Она закурила сигарету, так сильно чиркнув спичкой, что раздался треск, и посмотрела на него сквозь дым, сощурив глаза.
— Ты теперь сам зарабатываешь, Боб. Люди платят по три цента за газету, а тебе платят за то, что ты их читаешь. Доллар в неделю! Господи! Да когда я была девочкой…
— Мам, эти деньги на велик! Ты же знаешь! Она смотрелась в зеркало, хмурясь, расправляя плечики своей блузки — мистер Бидермен попросил ее поработать несколько часов, хотя была суббота. Теперь она обернулась к нему, не выпуская сигареты изо рта, и нахмурилась на него.

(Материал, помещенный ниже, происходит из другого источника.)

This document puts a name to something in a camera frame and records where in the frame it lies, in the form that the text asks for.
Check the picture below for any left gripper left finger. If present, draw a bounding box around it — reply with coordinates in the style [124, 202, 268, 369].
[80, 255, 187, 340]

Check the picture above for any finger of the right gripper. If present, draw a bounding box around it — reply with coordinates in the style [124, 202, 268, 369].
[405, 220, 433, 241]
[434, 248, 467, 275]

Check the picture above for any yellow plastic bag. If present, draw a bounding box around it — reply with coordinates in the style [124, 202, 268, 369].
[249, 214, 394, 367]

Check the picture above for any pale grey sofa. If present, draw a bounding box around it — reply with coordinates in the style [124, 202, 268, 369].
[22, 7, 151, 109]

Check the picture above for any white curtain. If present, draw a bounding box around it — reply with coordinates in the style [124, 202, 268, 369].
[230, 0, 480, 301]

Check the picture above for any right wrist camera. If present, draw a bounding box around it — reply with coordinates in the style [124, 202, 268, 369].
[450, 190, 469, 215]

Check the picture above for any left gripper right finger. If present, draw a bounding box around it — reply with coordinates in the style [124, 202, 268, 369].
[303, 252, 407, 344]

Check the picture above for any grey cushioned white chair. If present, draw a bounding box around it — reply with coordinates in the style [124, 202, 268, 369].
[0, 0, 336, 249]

— Ты все еще клянчишь, чтобы я купила тебе этот велосипед, так? ВСЕ ЕЩЕ. Я же сказала тебе, что он мне не по карману, а ты все еще клянчишь.
— Нет! Ничего я не клянчу! — Глаза Бобби раскрылись шире от гнева и обиды. — Всего только паршивые полкамешка для — Полбакса сюда, двадцать центов туда — а сумма-то общая, знаешь ли. Ты хочешь, чтобы я оплатила твой велосипед, давая тебе деньги на все остальное. Так, чтобы тебе не пришлось отказываться ни от чего, о чем ты возмечтаешь.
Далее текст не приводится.